- _Requirement_
Your output should be the lines from the start of the data through the line containing "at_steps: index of", exactly and nothing more.

====== Recorded data ======

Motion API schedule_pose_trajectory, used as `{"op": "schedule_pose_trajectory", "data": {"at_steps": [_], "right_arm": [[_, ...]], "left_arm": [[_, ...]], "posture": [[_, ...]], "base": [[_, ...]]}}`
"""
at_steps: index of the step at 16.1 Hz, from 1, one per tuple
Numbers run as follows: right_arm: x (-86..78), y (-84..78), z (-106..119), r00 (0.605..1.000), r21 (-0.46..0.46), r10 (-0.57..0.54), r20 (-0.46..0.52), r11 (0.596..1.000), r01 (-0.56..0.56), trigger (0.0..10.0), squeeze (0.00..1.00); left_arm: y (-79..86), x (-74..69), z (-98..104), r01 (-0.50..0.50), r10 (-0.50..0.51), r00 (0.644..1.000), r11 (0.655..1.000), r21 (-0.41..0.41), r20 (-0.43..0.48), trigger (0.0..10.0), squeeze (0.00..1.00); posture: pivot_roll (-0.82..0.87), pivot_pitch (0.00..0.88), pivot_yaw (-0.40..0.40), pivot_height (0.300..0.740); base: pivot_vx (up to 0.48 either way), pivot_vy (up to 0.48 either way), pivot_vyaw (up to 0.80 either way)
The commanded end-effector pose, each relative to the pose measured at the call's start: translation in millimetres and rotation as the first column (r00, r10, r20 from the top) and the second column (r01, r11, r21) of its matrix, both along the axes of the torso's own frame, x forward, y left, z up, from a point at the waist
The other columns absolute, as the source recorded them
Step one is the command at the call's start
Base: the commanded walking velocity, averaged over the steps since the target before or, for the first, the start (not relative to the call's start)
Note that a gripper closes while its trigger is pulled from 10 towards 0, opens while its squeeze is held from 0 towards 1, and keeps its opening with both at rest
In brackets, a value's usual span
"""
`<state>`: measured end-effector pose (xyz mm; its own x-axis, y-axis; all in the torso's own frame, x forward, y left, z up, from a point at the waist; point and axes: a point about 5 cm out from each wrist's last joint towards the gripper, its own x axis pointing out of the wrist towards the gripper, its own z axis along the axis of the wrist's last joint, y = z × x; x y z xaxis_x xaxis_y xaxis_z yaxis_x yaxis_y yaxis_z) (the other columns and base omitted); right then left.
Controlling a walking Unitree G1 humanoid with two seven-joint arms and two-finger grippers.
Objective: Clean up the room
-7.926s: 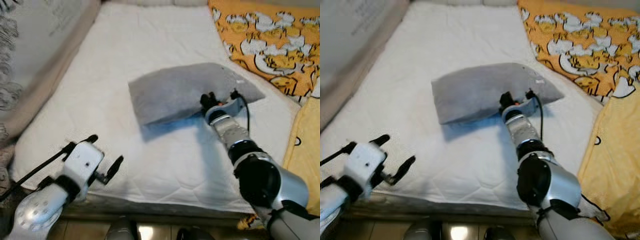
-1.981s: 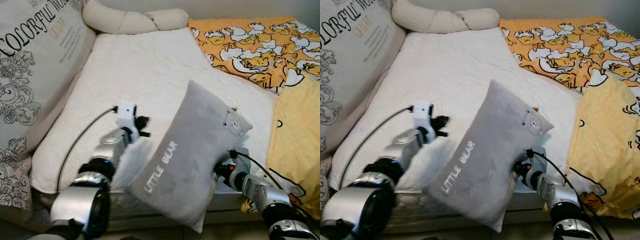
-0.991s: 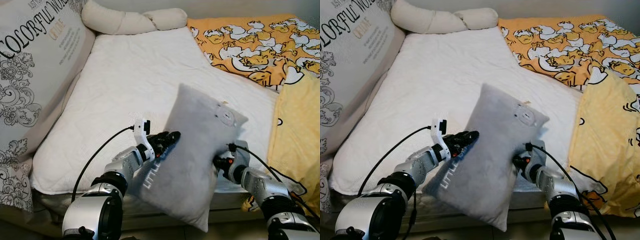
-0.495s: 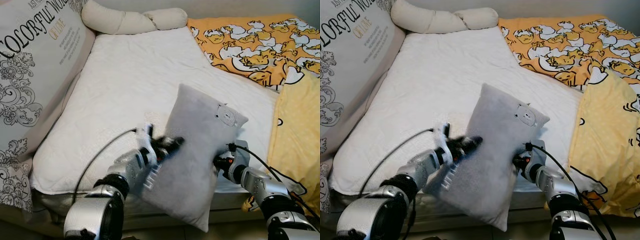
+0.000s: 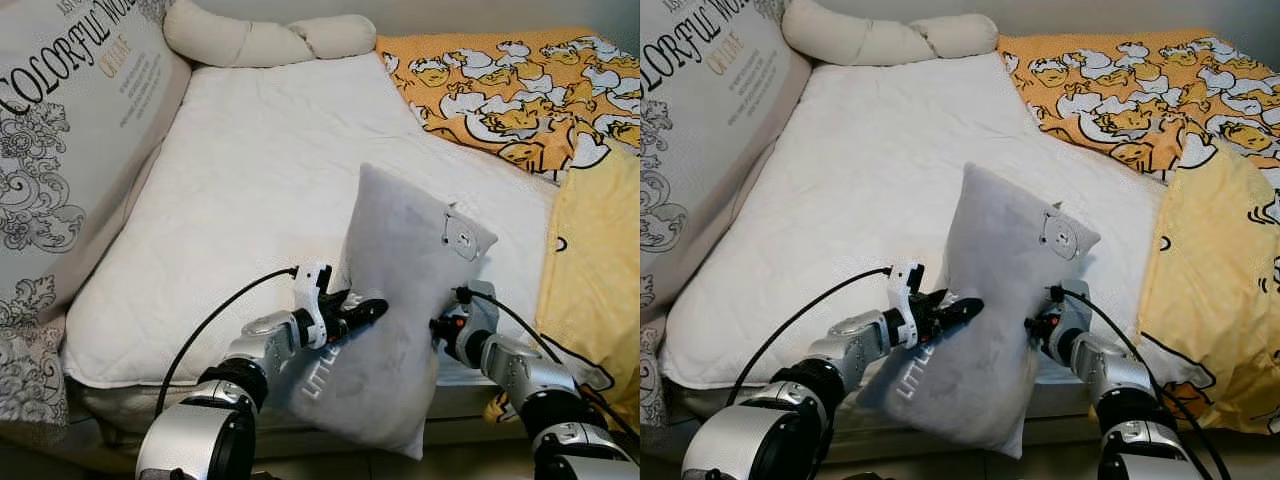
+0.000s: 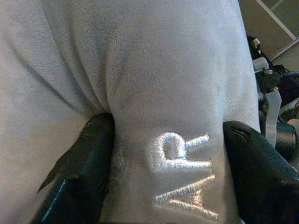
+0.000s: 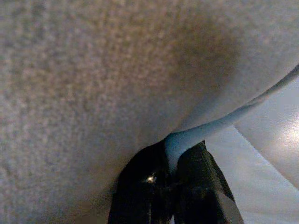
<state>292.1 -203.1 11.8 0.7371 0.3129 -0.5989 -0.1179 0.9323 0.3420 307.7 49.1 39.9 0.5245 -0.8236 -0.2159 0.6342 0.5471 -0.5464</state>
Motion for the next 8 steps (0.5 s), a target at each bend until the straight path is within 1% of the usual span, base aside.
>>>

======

- _Answer below_
Motion API schedule_pose_trajectory, used as `{"op": "schedule_pose_trajectory", "data": {"at_steps": [_], "right_arm": [[_, ...]], "left_arm": [[_, ...]], "posture": [[_, ...]], "base": [[_, ...]]}}`
"""
at_steps: index of the step at 16.1 Hz, from 1, one per tuple

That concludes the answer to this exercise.